| Agro-forestry in the African Humid Tropics (1982) |
|Principles of agro-forestry|
Summary of discussion: Principles of agro-forestry
The presented papers stimulated extensive discussion, and this focused mainly on the institutional and socio-economic constraints to the dissemination and adoption of agro-forestry techniques. Several speakers emphasized that one must begin with the needs of the farmer, and that if proper attention had been paid in the past to their perspective, much misunderstanding and trouble could have been avoided. Scientists must be realistic and should not expect farmers to adopt agro-forestry practices just because of the value of trees in terms of soil and water conservation. There must be more direct benefits for the farmer, especially if they do not own the land. In short, conservation must be designed as a spin-off of agro-forestry and cannot be considered as a selling point on the farm level.
With reference to the planting of tree crops, it was recognized that the most successful method of persuading farmers was through financial inducements, with two basic elements being free seedlings and appropriate extension services. It was pointed out that the farmer may occasionally receive conflicting advice from different extension agents or institutions. In this sense agro-forestry should not consider setting up a third layer of extension services, but should be integrated into existing programmes.
Particular attention was paid to the fact that current legal systems have been primarily designed to protect forests and, if anything, serve to discourage farmers from growing longterm tree crops, especially for timber. Even if a compensation system does exist, these are generally for growing plantations (e.g., in a taungya system) and are not applicable to other agro-forestry situations. Land tenure plays a decisive role, for if the farmer is in a forest estate or forest reserve, or if he is only leasing the land, there is no incentive for him to grow or protect trees. In many cases the farmer is liable for any merchantable trees, so it may be easier for him simply not to allow any trees to become established.

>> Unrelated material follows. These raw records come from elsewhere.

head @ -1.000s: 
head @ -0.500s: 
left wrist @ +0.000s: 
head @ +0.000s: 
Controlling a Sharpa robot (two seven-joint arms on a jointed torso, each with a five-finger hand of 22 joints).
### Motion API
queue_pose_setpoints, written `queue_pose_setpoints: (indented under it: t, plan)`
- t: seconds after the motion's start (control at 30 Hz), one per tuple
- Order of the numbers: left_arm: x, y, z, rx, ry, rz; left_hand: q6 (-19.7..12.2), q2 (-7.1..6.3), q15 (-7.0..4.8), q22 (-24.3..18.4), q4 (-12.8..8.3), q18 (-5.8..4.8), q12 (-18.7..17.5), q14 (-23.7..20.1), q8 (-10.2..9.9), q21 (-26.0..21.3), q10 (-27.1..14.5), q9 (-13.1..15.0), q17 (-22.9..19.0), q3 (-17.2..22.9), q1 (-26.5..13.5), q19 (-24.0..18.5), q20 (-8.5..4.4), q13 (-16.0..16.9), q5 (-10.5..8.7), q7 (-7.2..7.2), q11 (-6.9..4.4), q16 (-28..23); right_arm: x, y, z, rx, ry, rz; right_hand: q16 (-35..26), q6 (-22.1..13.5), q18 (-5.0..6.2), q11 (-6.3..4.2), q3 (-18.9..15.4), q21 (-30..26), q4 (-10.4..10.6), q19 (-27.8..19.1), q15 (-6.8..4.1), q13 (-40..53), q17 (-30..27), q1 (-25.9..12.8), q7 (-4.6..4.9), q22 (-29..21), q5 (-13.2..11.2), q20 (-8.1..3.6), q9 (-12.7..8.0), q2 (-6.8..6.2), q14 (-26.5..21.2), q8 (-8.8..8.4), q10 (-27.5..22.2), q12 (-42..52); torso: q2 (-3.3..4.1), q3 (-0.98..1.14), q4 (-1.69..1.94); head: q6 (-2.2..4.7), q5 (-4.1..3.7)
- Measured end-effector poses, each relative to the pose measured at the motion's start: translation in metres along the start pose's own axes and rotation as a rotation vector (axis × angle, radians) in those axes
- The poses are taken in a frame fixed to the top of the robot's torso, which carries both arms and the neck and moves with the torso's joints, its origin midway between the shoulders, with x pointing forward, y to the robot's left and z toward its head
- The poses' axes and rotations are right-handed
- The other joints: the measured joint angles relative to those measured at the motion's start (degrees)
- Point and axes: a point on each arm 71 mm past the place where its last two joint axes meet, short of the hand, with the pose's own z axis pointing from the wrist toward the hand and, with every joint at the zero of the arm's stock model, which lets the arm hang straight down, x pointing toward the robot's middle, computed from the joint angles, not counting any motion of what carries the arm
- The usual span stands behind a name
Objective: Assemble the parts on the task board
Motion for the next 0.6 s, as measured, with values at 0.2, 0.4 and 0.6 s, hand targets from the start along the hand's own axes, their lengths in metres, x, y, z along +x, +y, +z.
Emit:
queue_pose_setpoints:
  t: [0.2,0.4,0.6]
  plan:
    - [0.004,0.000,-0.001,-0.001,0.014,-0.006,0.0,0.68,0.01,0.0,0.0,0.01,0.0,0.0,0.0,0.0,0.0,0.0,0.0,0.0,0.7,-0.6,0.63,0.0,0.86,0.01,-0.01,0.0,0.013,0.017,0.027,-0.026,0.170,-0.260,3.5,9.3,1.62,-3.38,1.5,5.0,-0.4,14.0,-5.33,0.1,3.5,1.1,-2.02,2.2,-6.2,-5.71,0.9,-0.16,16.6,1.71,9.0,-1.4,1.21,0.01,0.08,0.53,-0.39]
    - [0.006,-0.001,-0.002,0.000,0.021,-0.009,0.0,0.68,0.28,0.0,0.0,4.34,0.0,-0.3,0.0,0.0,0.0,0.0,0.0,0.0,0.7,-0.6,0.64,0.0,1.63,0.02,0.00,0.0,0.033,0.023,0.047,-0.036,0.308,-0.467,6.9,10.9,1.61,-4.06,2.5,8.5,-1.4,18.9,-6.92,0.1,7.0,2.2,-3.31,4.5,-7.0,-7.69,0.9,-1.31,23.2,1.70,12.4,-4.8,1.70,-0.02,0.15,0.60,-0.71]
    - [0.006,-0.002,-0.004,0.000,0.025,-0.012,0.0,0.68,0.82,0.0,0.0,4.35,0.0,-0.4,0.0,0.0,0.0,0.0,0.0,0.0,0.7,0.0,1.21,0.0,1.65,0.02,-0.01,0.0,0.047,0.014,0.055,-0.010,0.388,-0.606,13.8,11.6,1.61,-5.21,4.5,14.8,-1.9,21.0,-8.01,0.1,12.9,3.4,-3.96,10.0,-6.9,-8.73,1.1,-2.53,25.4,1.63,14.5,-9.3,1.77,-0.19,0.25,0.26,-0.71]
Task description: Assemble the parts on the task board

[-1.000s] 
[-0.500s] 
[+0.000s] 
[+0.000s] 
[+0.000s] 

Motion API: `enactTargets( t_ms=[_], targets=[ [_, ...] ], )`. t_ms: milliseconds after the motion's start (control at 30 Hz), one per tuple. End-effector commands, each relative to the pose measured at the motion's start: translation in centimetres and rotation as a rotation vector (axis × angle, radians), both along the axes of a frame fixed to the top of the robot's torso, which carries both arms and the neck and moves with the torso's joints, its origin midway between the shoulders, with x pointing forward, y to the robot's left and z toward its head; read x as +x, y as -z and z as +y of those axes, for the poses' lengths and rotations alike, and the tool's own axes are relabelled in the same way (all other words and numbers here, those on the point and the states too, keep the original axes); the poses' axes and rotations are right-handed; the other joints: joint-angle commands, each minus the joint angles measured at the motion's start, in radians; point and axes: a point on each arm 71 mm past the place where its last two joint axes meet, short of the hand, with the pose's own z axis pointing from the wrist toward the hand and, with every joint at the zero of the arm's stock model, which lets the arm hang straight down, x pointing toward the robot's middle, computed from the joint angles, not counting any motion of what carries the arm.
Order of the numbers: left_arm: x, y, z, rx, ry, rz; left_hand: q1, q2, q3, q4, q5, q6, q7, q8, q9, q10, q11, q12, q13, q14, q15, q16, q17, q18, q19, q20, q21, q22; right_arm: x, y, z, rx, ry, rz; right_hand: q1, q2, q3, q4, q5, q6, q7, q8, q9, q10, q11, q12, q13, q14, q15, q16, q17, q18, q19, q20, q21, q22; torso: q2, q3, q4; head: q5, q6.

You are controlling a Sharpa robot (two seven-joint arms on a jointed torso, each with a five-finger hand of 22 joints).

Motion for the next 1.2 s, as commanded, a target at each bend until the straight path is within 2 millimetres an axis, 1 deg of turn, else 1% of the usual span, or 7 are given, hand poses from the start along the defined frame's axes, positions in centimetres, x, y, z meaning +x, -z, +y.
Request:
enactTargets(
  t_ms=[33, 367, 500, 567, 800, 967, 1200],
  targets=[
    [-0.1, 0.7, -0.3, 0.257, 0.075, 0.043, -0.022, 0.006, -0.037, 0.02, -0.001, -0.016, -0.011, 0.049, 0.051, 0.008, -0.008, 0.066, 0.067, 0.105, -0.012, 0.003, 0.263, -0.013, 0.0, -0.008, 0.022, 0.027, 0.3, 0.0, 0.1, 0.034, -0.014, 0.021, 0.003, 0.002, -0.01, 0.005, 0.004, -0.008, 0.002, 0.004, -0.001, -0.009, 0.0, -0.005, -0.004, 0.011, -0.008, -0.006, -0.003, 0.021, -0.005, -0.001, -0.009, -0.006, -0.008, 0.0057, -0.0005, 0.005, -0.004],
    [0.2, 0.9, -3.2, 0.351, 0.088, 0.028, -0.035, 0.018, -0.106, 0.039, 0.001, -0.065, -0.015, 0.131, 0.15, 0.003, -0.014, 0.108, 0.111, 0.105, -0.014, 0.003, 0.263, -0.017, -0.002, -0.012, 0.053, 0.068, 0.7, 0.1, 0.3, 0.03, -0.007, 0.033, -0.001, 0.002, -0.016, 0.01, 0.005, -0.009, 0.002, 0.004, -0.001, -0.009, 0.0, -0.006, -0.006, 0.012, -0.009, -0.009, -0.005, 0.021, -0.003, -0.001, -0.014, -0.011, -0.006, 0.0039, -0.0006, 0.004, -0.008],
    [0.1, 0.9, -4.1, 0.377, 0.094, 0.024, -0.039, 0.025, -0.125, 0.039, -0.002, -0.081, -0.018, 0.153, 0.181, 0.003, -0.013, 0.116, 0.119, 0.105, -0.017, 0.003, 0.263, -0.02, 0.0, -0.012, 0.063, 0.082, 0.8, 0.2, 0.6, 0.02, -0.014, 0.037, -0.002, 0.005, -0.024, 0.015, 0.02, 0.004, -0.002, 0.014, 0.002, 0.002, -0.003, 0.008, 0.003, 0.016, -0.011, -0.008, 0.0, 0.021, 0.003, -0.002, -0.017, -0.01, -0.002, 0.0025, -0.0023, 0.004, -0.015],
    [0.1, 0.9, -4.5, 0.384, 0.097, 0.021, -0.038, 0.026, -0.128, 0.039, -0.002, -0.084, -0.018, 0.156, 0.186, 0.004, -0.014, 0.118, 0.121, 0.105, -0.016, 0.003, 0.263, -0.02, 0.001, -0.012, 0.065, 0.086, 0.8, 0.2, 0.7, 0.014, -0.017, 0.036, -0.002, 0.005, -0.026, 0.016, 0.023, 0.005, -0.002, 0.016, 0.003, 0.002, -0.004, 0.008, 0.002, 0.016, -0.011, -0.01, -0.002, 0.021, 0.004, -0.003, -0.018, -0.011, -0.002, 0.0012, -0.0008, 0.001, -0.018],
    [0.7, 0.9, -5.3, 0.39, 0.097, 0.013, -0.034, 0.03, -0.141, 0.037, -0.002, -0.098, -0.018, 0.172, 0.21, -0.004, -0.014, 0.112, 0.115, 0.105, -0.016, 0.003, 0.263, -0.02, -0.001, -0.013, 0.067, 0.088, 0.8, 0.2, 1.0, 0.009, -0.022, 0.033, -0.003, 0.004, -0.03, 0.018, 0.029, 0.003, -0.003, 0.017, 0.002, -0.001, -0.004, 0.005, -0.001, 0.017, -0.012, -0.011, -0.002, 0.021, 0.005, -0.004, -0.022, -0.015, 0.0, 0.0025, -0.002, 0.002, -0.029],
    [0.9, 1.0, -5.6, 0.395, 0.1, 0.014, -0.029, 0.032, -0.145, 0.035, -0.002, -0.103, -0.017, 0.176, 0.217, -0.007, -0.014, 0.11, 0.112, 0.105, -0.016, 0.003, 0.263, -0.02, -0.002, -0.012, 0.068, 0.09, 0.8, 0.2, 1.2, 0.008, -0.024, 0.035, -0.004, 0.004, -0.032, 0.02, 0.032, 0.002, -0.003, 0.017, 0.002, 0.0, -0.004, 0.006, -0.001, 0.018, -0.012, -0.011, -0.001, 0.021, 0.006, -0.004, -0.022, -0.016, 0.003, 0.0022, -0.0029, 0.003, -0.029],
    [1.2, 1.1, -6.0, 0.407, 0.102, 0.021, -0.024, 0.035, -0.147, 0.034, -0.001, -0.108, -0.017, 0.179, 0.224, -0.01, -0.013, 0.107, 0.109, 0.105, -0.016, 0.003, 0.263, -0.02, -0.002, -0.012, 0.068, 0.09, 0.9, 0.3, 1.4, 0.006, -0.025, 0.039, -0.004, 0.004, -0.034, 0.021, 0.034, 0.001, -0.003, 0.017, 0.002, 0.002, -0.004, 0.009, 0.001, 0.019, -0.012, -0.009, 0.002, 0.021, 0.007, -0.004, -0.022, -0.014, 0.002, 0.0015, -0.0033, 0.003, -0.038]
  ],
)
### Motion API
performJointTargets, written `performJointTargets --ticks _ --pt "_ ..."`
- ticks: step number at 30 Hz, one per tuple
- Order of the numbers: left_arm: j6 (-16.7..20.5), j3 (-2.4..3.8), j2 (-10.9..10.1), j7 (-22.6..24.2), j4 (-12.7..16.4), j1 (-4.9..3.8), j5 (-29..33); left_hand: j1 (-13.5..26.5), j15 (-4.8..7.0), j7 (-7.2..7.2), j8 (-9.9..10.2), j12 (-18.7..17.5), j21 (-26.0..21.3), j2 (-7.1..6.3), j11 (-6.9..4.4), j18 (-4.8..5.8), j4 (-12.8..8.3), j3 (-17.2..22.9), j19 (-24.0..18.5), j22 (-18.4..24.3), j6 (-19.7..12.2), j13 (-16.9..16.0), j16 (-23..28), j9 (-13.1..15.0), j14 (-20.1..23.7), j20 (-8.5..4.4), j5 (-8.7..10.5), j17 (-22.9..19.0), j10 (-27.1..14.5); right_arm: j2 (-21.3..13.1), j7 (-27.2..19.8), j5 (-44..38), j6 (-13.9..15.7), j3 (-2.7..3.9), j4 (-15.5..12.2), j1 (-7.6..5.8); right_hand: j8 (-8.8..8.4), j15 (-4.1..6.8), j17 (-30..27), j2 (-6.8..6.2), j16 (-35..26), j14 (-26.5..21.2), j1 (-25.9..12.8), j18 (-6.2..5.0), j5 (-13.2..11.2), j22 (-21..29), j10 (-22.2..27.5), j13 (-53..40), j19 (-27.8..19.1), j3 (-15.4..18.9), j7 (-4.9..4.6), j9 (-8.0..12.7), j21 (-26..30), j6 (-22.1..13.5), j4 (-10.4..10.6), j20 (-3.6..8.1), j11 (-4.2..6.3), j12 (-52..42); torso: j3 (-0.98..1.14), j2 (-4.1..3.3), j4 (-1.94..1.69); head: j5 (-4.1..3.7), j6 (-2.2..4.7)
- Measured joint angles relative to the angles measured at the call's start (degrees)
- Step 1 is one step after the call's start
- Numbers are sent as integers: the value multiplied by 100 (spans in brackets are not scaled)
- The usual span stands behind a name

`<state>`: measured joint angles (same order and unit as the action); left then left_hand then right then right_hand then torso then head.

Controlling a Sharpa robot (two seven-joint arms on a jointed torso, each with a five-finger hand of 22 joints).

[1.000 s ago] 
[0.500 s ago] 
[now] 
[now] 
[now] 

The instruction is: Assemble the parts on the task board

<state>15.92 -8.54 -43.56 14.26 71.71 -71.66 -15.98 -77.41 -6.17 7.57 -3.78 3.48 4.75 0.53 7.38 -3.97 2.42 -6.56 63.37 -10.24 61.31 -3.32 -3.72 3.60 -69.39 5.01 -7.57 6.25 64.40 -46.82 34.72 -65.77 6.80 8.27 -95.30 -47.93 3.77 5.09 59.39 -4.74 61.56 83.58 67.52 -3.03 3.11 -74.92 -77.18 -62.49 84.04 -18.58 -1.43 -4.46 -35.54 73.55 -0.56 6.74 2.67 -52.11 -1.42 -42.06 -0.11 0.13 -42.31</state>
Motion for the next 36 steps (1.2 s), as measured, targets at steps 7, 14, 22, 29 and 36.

With regard to the design of agro-forestry systems, the theme which ran throughout the workshop was that we must begin with existing systems. An urgent need was felt to catalogue existing systems-successes as well as failures-and then try to quantify them. It was pointed out that ICRAF's approach will follow this basic methodology of assessing structure and function of existing land-use systems, particularly those which show signs of deterioration, and will then try to formulate alternative systems. Both the conceptual and methodological problems of comparing farming systems were brought out. The sheer number of variables puts agro-forestry into a dilemma, for full quantification and exhaustive testing of agro-forestry systems is generally impossible, yet one cannot try to disseminate an unproved system to the farmers. Some balance must also be found between the in-depth investigation of single systems on the one hand, and the fact that there will be an infinite variety of systems due to both environmental factors (soil type, rainfall, etc.) and socioeconomic factors (access to market, cash crops vs. subsistence crops, etc.).
In evaluating agro-forestry systems, it was generally reaffirmed that the most valid standard would be a comparison with monocultures, and one should not automatically expect that agro-forestry systems would be more successful. For one thing, the management of farms with mixed crops is more difficult, and this impedes mechanization. It was also pointed out that trees may be able to bring more nutrients into the system by bringing up deep nutrients and lowering leaching rates, but they also may immobilize certain nutrients for a long period of time and eventually export large quantities of certain nutrients in the form of fruits, leaves, or wood. Performance must therefore be qualified in terms of factors such as time-span, economic return vs. subsistence, biological productivity, sustainability, etc. It was noted that since agro-forestry systems might be successful in marginal areas unfit for traditional agricultural systems, a comparison with monocultures would not always apply. A cautionary note sounded by several speakers was that we cannot regard agro-forestry as a panacea, but as an alternative land-use system which must be adequately tested and impartially evaluated.
Another theme which ran throughout the discussion was the need to approach agro-forestry in a multidisciplinary manner. Agronomists or foresters working alone would not be able to fully develop the potential of agro-forestry systems, and some participants felt that this meant a new institutional framework had to be created. Other participants stressed the need to revamp the heretofore narrow training of both scientists and extension workers to take account of the multidisciplinary approach demanded by agro-forestry; this was pragmatically described as taking food crops into the forest and trees into the fields. The idea of integrating farmers into the forest was recognized as anathema to most traditional foresters, but necessary to meet the needs of the local inhabitants. This integration could also be the basis for a more cordial relationship between farmers and foresters than has been the case in the past.
Finally, it was pointed out that the simple mixing of trees and crops was not sufficient, as the improvement of yields would probably require improved varieties, weed control and fertilizers. To be truly effective in improving living standards. agro-forestry should form part of an integrated rural development programme and thereby meet more of the farmer's basic needs.